**What is expected**.
Work out how many lines of the listing below hold the word "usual", and give that number only.
*** Exercise material ***
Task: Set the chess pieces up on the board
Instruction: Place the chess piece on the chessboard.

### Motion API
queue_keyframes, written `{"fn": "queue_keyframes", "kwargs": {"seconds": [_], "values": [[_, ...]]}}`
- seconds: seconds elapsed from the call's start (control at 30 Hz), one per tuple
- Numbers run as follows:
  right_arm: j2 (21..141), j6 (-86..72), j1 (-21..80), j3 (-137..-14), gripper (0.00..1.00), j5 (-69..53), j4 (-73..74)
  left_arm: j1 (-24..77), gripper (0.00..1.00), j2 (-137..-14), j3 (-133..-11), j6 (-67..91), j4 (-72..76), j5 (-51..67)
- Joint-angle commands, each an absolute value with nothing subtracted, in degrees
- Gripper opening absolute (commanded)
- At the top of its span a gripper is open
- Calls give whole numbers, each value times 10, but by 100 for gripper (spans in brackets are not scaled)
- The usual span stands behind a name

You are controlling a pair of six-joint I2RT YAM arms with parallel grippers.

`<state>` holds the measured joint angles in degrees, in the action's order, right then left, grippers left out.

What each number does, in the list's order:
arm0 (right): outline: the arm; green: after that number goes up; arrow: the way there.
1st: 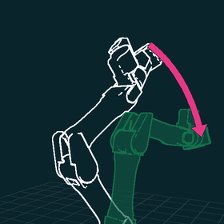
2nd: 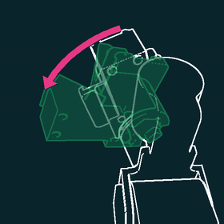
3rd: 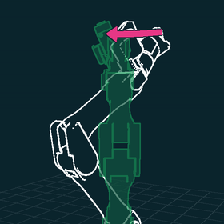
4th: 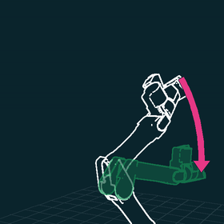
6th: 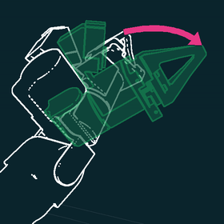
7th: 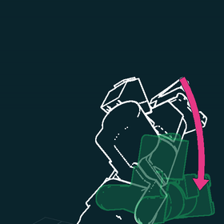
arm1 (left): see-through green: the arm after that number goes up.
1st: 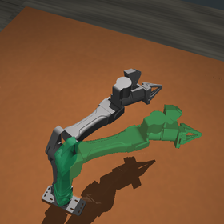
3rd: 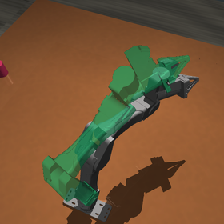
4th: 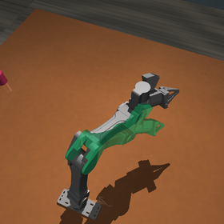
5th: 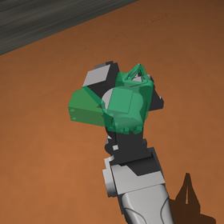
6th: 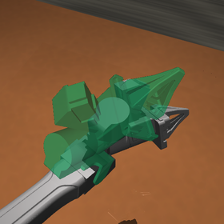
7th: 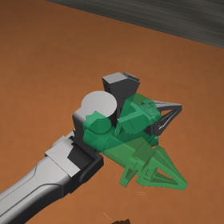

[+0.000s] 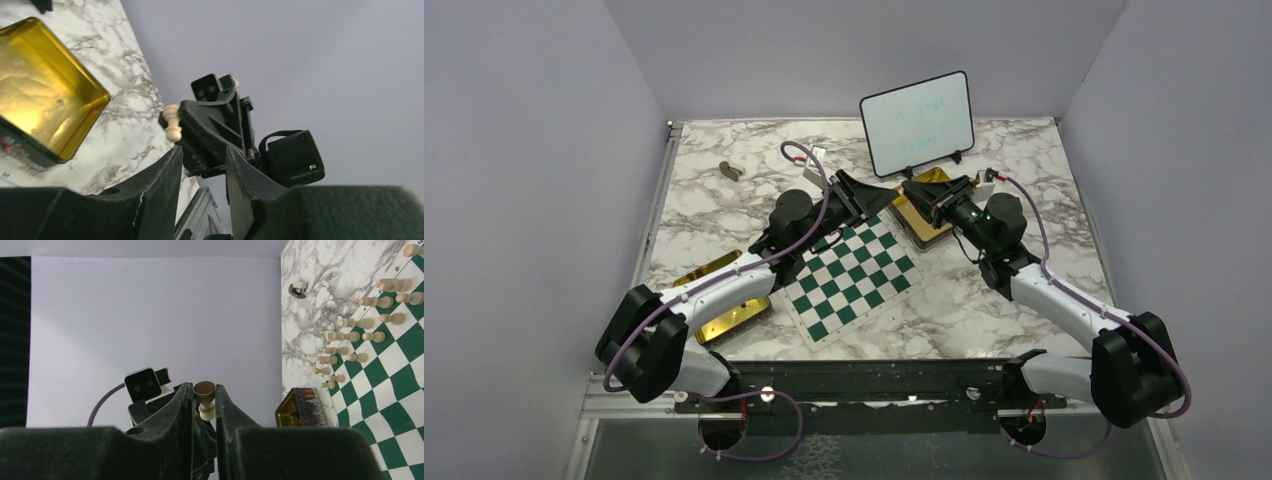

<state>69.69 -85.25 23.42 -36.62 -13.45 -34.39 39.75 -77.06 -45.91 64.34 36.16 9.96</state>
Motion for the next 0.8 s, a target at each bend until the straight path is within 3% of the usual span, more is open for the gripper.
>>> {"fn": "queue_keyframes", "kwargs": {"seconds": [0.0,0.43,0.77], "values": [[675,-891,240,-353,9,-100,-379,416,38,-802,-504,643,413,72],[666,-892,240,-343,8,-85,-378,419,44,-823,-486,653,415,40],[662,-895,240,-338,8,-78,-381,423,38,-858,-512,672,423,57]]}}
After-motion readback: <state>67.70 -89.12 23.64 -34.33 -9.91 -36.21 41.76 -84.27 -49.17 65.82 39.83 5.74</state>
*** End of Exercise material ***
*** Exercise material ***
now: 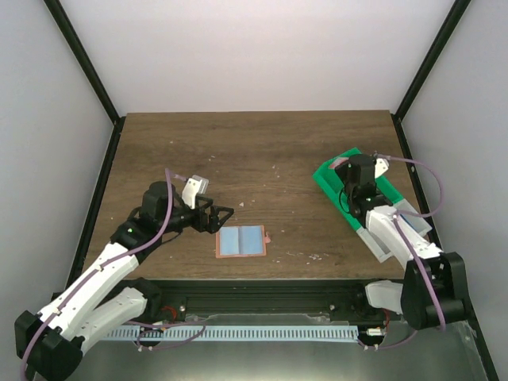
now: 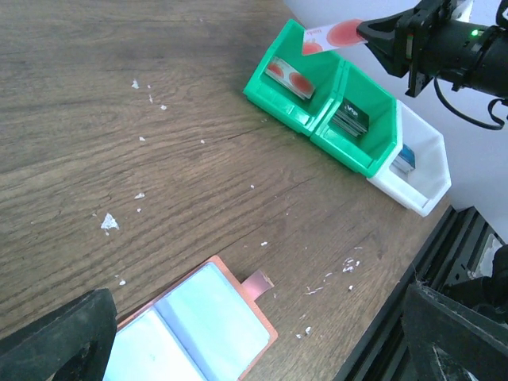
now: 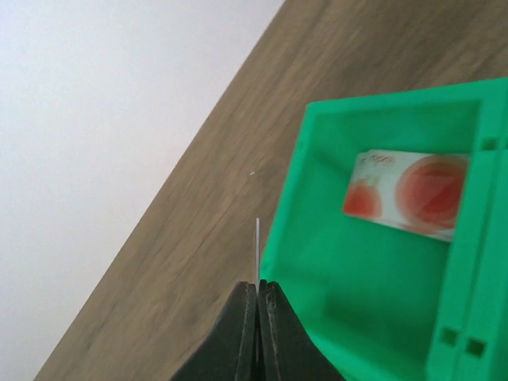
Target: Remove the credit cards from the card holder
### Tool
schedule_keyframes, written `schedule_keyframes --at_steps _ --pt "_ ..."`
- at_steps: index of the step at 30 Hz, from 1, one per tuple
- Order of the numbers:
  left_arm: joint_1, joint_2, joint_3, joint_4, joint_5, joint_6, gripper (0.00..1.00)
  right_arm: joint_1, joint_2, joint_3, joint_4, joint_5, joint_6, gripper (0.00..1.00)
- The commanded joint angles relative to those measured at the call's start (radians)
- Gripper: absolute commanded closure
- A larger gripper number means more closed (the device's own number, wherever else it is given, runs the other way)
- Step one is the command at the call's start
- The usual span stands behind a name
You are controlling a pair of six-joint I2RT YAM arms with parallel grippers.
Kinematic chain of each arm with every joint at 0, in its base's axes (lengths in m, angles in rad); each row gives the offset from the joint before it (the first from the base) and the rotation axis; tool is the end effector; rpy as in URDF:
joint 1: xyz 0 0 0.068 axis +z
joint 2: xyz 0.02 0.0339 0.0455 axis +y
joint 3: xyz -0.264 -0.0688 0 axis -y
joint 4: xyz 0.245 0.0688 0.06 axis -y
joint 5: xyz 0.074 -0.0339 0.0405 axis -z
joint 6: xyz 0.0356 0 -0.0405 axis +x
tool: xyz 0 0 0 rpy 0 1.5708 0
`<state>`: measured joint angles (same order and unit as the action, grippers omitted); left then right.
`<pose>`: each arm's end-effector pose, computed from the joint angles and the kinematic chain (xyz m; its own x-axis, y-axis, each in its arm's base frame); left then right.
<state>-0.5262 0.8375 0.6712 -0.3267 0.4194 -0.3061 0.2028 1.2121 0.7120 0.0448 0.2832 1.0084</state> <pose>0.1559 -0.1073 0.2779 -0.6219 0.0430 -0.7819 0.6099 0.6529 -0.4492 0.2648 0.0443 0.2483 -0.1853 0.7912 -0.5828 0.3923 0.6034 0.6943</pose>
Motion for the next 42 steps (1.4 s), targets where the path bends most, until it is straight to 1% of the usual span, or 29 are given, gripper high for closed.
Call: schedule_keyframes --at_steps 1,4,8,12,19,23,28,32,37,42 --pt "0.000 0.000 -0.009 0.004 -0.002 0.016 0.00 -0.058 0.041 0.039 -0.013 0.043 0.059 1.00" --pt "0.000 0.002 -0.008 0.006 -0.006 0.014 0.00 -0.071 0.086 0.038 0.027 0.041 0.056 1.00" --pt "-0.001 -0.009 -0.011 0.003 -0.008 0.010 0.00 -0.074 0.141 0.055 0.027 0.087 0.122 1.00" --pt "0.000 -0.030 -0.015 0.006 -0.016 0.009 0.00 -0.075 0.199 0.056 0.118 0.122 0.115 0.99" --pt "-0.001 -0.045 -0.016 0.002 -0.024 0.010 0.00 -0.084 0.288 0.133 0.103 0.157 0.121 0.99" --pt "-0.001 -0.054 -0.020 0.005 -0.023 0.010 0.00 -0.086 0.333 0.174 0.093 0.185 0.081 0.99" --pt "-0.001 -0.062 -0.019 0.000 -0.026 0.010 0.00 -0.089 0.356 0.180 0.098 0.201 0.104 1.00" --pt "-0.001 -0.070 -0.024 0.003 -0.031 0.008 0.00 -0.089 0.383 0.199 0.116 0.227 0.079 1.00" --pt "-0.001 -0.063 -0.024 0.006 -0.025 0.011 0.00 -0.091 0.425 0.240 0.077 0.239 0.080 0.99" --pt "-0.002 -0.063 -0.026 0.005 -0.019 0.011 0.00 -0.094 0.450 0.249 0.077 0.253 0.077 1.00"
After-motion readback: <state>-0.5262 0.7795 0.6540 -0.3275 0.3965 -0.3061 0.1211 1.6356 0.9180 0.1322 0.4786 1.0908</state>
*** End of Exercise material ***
**Written answer**.
4